**What is being asked:** Within the entries below, find the portion that opens with the line containing "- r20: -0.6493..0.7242" and closes with the line containing "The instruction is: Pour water". Retype that portion exactly and only.

....

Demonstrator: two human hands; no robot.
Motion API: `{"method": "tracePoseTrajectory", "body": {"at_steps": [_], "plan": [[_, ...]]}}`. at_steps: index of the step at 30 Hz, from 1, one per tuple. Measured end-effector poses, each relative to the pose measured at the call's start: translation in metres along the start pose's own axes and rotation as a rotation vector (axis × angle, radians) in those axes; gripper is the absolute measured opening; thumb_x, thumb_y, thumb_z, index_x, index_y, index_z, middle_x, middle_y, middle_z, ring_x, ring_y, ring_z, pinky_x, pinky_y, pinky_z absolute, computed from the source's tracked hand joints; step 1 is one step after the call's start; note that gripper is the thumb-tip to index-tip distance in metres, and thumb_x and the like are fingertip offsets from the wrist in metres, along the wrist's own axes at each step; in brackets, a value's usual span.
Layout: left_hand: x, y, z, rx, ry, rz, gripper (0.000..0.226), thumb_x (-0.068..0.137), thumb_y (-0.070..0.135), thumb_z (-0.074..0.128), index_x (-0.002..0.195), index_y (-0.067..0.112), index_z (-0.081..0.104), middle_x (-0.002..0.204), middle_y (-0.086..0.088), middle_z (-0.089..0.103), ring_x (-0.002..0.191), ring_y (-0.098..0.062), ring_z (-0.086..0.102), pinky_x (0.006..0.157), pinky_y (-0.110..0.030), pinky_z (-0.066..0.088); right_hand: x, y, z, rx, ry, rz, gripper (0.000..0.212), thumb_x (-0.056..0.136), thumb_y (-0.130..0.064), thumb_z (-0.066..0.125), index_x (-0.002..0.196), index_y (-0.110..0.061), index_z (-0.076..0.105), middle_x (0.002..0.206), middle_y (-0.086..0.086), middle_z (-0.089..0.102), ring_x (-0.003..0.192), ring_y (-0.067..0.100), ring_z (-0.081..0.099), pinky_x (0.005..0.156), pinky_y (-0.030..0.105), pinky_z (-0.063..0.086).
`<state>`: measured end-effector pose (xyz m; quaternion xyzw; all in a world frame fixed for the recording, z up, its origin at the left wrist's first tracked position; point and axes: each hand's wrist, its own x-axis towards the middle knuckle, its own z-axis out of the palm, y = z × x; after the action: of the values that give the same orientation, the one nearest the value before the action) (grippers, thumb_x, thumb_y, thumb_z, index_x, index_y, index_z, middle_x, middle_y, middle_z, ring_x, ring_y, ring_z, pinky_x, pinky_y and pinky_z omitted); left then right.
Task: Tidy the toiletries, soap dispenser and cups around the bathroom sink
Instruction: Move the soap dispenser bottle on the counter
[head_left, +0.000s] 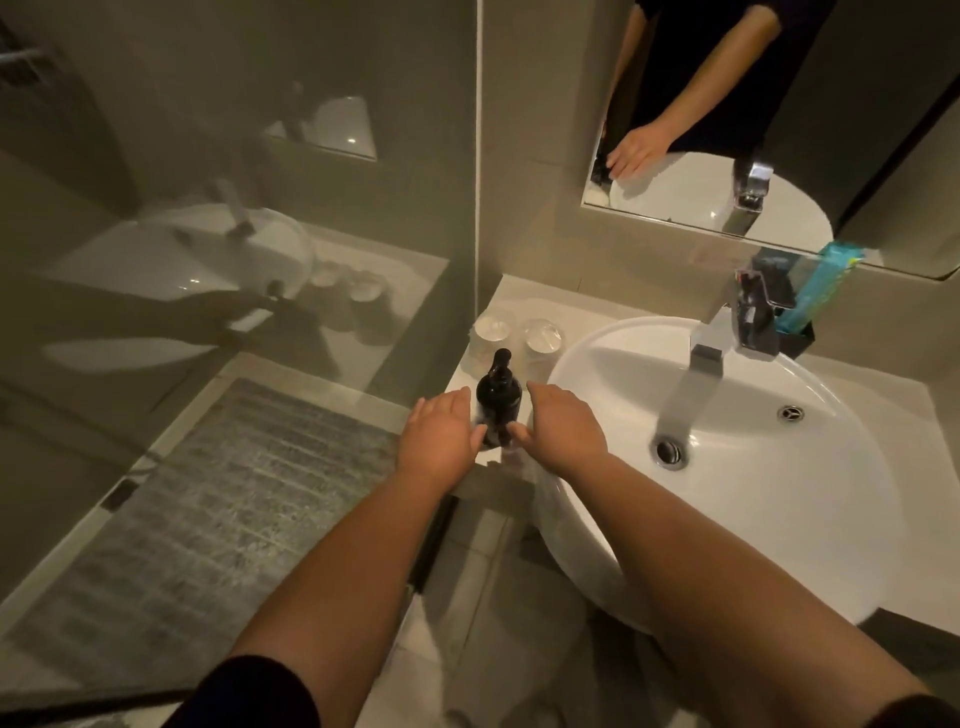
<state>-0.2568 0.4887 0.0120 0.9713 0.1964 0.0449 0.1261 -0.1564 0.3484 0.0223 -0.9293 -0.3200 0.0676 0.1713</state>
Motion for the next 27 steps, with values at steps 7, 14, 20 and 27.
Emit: {"method": "tracePoseTrajectory", "body": {"at_steps": [7, 14, 20, 27], "plan": [[0.025, -0.006, 0.013, -0.201, -0.083, -0.041, 0.056, 0.092, 0.040, 0.054, 0.141, 0.017, 0.036, 0.130, -0.010, 0.055, 0.115, -0.030, 0.051, 0.092, -0.041, 0.041, 0.026, -0.001, 0.006, 0.030, 0.003, -0.123, 0.046, 0.079, -0.047, 0.066, 0.118, -0.024, 0.057, 0.108, 0.003, 0.069, 0.096, 0.024, 0.064, 0.087, 0.036, 0.050], [0.027, -0.003, 0.011, -0.327, -0.070, -0.058, 0.043, 0.092, 0.032, 0.054, 0.133, 0.022, 0.044, 0.121, -0.008, 0.061, 0.104, -0.029, 0.058, 0.078, -0.038, 0.046, 0.026, -0.003, 0.008, 0.131, 0.003, -0.080, 0.049, 0.079, -0.045, 0.070, 0.122, -0.025, 0.057, 0.113, 0.002, 0.069, 0.099, 0.025, 0.065, 0.087, 0.033, 0.048], [0.027, 0.003, -0.028, -0.339, -0.045, -0.009, 0.047, 0.093, 0.033, 0.054, 0.138, 0.025, 0.041, 0.130, -0.005, 0.057, 0.112, -0.028, 0.056, 0.083, -0.036, 0.043, 0.018, -0.017, -0.027, 0.159, 0.040, -0.077, 0.051, 0.080, -0.046, 0.069, 0.125, -0.025, 0.055, 0.116, 0.003, 0.068, 0.101, 0.026, 0.065, 0.084, 0.031, 0.048], [0.062, 0.031, -0.097, -0.334, 0.056, 0.104, 0.046, 0.092, 0.032, 0.056, 0.136, 0.025, 0.042, 0.126, -0.007, 0.059, 0.106, -0.028, 0.058, 0.081, -0.035, 0.046, 0.028, -0.035, -0.110, 0.146, 0.173, -0.094, 0.050, 0.081, -0.039, 0.070, 0.125, -0.020, 0.056, 0.118, 0.007, 0.066, 0.105, 0.030, 0.061, 0.086, 0.038, 0.047]]}}
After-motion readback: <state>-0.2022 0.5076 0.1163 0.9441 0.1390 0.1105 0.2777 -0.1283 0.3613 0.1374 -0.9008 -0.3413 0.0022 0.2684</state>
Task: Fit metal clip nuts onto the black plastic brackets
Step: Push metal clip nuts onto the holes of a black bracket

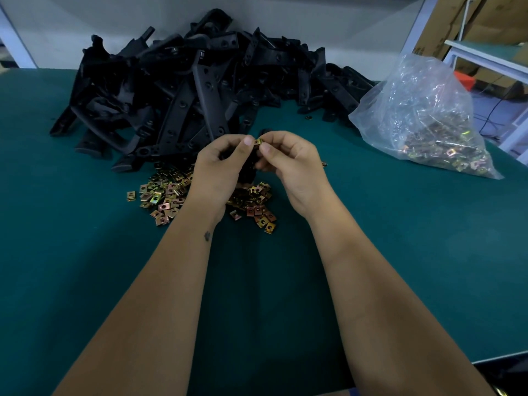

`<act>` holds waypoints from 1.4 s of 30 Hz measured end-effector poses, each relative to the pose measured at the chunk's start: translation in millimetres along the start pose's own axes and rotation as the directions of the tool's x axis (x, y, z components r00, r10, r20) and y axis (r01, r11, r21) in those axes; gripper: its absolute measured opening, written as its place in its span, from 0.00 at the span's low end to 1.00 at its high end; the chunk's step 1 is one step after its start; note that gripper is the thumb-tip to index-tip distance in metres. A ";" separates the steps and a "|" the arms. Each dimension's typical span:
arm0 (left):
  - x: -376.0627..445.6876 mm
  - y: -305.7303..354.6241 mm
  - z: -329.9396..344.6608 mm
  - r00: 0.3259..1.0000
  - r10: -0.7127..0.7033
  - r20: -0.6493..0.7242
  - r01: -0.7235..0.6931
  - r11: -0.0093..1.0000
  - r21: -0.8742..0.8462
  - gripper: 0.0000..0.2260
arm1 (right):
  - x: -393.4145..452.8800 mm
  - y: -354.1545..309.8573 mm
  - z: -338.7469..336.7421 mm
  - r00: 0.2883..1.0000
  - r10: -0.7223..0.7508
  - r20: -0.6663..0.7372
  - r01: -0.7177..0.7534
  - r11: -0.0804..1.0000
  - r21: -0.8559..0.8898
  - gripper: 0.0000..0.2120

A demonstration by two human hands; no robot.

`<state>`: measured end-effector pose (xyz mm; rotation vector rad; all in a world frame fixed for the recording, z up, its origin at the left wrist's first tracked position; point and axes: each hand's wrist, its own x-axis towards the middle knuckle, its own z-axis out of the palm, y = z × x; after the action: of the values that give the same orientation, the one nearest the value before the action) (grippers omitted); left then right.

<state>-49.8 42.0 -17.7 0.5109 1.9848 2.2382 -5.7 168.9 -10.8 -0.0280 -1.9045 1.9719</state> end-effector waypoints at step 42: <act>-4.5 1.8 3.3 1.000 -0.004 -0.017 0.003 0.998 -0.066 0.05 | 1.5 4.4 1.4 0.998 -0.065 0.022 0.067 0.993 -0.100 0.06</act>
<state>-44.3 43.6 -16.4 0.4830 1.9105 2.3046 -8.6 168.0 -14.6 0.0252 -1.9893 1.8376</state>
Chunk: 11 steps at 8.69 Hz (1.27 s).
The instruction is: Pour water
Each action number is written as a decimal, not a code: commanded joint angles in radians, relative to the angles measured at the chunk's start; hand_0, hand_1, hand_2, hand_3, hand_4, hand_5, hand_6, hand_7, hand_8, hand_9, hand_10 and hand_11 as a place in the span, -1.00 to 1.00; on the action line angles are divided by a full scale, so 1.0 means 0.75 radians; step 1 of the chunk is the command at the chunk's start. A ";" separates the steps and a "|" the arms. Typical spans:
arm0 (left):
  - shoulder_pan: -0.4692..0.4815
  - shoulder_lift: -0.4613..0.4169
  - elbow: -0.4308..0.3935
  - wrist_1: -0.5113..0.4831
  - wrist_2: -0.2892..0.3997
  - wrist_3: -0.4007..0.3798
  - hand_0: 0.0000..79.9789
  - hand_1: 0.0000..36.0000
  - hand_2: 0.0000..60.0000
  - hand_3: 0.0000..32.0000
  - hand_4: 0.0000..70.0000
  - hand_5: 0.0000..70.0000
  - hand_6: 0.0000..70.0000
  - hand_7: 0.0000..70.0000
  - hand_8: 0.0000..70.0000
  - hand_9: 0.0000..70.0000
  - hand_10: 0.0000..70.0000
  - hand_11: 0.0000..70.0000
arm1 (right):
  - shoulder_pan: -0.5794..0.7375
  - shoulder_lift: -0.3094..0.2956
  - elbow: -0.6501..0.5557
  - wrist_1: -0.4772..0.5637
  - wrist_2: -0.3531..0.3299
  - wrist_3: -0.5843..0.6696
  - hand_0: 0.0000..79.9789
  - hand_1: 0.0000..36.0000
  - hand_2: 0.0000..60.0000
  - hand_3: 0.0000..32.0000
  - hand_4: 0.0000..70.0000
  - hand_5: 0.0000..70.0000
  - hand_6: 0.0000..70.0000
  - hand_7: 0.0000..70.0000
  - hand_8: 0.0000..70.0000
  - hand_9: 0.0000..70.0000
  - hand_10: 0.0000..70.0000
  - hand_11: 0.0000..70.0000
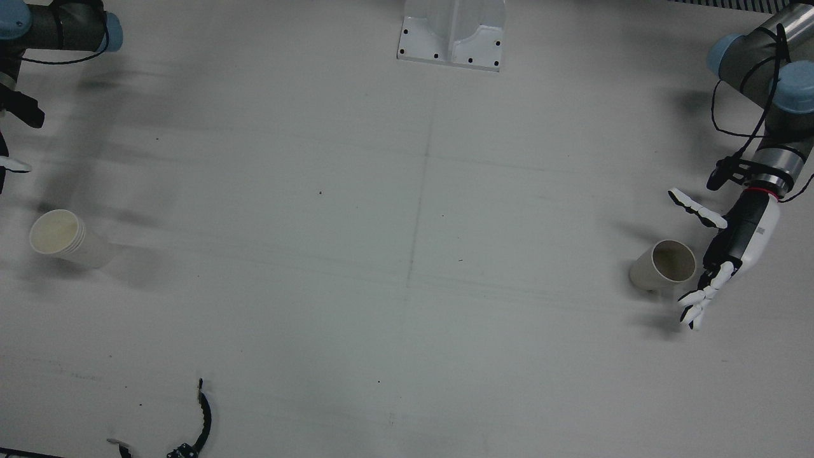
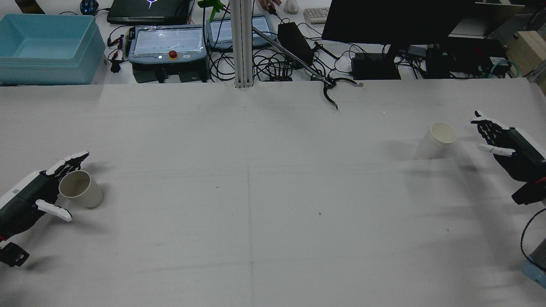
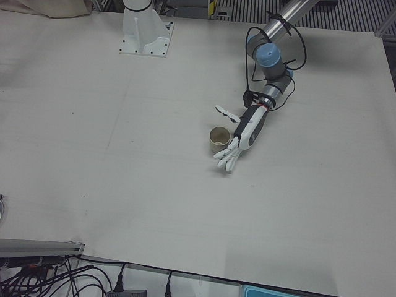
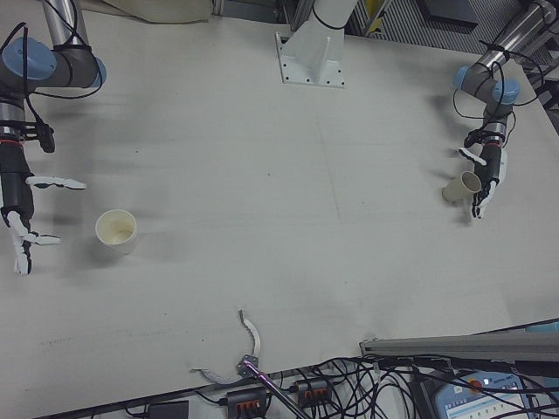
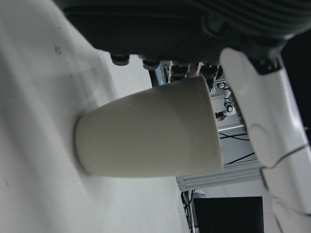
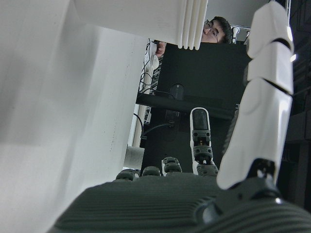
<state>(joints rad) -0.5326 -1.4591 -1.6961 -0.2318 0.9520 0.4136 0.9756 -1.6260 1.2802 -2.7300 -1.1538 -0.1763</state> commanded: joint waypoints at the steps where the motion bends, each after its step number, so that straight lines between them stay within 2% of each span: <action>1: -0.006 -0.036 0.038 0.000 -0.001 -0.003 0.27 -0.58 -1.00 -0.40 -0.71 -0.54 -0.87 -0.76 -0.95 -0.99 -1.00 -0.97 | 0.004 0.006 0.001 -0.003 -0.002 -0.002 0.32 0.12 -0.68 -1.00 -0.80 -0.07 -0.90 -0.77 -1.00 -0.99 -1.00 -1.00; 5: -0.010 -0.032 0.034 -0.002 -0.018 0.019 0.28 -0.56 -1.00 -0.41 -0.72 -0.55 -0.88 -0.77 -0.95 -0.99 -1.00 -0.97 | 0.000 0.006 0.001 -0.005 0.000 -0.012 0.32 0.13 -0.66 -1.00 -0.79 -0.06 -0.89 -0.76 -1.00 -0.99 -1.00 -1.00; 6: -0.008 -0.030 0.038 -0.002 -0.016 0.027 0.29 -0.49 -1.00 -0.39 -0.75 -0.57 -0.92 -0.82 -0.95 -1.00 -0.99 -0.94 | 0.000 0.004 0.001 -0.003 0.000 -0.012 0.32 0.13 -0.66 -1.00 -0.79 -0.06 -0.89 -0.76 -1.00 -0.99 -1.00 -1.00; 8: 0.000 -0.030 0.042 -0.002 -0.014 0.117 0.32 -0.41 -1.00 -0.39 -0.77 -0.61 -0.97 -0.87 -0.96 -1.00 -0.98 -0.92 | 0.004 -0.002 0.001 -0.003 0.000 -0.012 0.32 0.12 -0.66 -1.00 -0.80 -0.07 -0.89 -0.77 -1.00 -0.99 -1.00 -1.00; 11: 0.000 -0.030 0.071 0.014 -0.003 0.126 0.32 -0.40 -1.00 -0.39 -0.77 -0.61 -0.96 -0.86 -0.96 -1.00 -0.98 -0.92 | 0.000 0.004 0.005 -0.003 0.002 -0.012 0.31 0.11 -0.68 -1.00 -0.83 -0.09 -0.91 -0.81 -1.00 -1.00 -1.00 -1.00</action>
<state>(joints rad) -0.5330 -1.4820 -1.6614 -0.2298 0.9462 0.5017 0.9779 -1.6259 1.2809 -2.7322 -1.1536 -0.1846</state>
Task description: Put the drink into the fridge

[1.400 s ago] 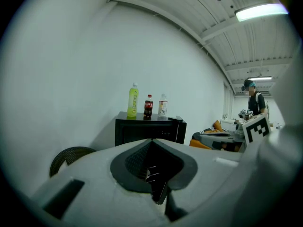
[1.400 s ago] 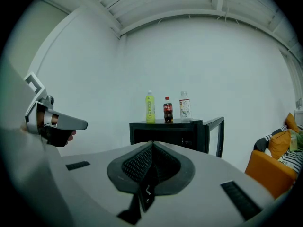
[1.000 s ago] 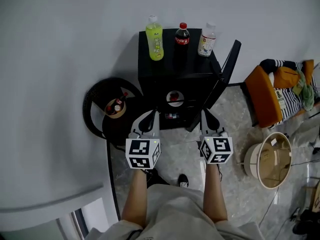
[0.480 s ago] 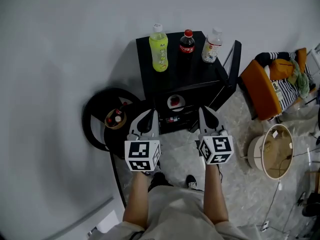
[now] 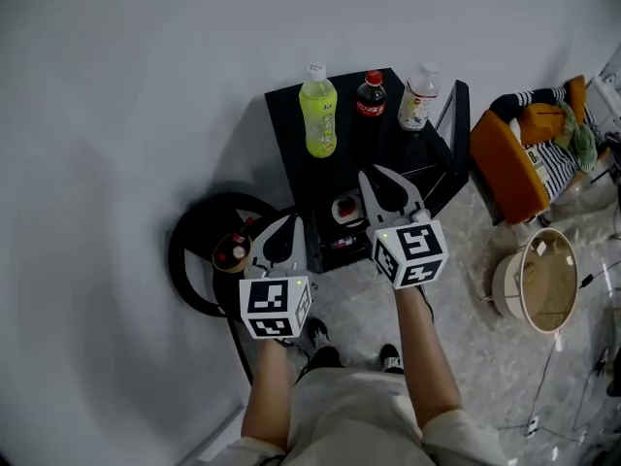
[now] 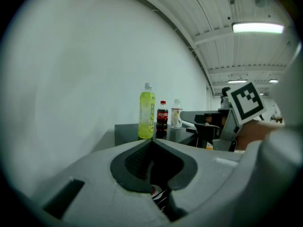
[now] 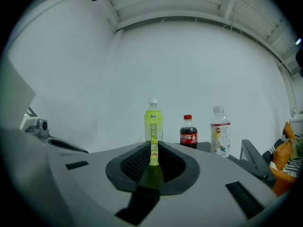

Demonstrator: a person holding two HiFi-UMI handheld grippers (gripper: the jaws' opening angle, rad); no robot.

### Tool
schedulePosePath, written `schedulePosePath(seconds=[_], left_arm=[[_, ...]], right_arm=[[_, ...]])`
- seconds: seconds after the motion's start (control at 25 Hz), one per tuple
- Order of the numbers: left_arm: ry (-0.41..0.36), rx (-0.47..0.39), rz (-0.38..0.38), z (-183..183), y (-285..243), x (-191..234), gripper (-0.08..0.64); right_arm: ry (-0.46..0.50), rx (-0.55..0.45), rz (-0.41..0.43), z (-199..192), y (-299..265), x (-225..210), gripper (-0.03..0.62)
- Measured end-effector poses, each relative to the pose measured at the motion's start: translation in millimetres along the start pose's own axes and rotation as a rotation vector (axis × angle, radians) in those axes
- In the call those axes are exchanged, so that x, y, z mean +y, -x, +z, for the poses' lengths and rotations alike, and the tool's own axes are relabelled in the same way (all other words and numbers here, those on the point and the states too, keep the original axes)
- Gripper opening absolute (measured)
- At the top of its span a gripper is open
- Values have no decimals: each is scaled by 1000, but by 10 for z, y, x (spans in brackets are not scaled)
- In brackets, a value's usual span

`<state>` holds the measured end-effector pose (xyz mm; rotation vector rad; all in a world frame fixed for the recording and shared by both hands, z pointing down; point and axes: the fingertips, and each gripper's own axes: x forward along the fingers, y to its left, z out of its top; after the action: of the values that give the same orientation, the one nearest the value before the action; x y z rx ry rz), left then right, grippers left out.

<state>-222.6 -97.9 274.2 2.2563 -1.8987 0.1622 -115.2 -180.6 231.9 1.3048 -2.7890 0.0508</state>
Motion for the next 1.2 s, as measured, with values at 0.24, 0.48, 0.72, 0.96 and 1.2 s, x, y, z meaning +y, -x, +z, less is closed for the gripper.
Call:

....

**Response to the task:**
  - r20: -0.6493..0.7242
  - r01: -0.7235..0.6931
  - r11: -0.0093..1.0000
  - r21: -0.8742..0.8462
  - gripper: 0.0000..0.2260
arm1 (right):
  - x: -393.4145..452.8800 mm
  - y: -354.1545..309.8573 mm
  - z: -338.7469..336.7421 mm
  - r00: 0.2883..1.0000
  - r10: -0.7223..0.7508
  - r20: -0.6663..0.7372
  - r01: -0.7177..0.7534
  - r11: -0.0804..1.0000
  - r21: -0.8559..0.8898
  - gripper: 0.0000..0.2120

A demonstration by two human hands; no robot.

`<state>`: measured end-effector pose (xyz mm; rotation vector rad; all in a world frame fixed for the recording, z up, its origin at the left wrist's first tracked position; point and axes: each hand's wrist, its own x-axis towards the middle knuckle, its own z-axis out of the palm, y = z × x; after the action: of the values that give the same orientation, the one nearest the value before the action) (grippers omitted); left then right.

<state>-49.8 42.0 -17.7 0.5109 1.9848 2.2382 -5.7 168.9 -10.8 -0.0280 -1.9045 1.9719</state> end-effector waypoints at step 42: <act>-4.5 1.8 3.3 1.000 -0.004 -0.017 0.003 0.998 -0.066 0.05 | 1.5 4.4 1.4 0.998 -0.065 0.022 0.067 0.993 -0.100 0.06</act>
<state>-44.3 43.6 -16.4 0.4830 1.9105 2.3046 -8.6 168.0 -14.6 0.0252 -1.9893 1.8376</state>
Chunk: 11 steps at 8.69 Hz (1.27 s).
The instruction is: Pour water

The exercise requires no more work.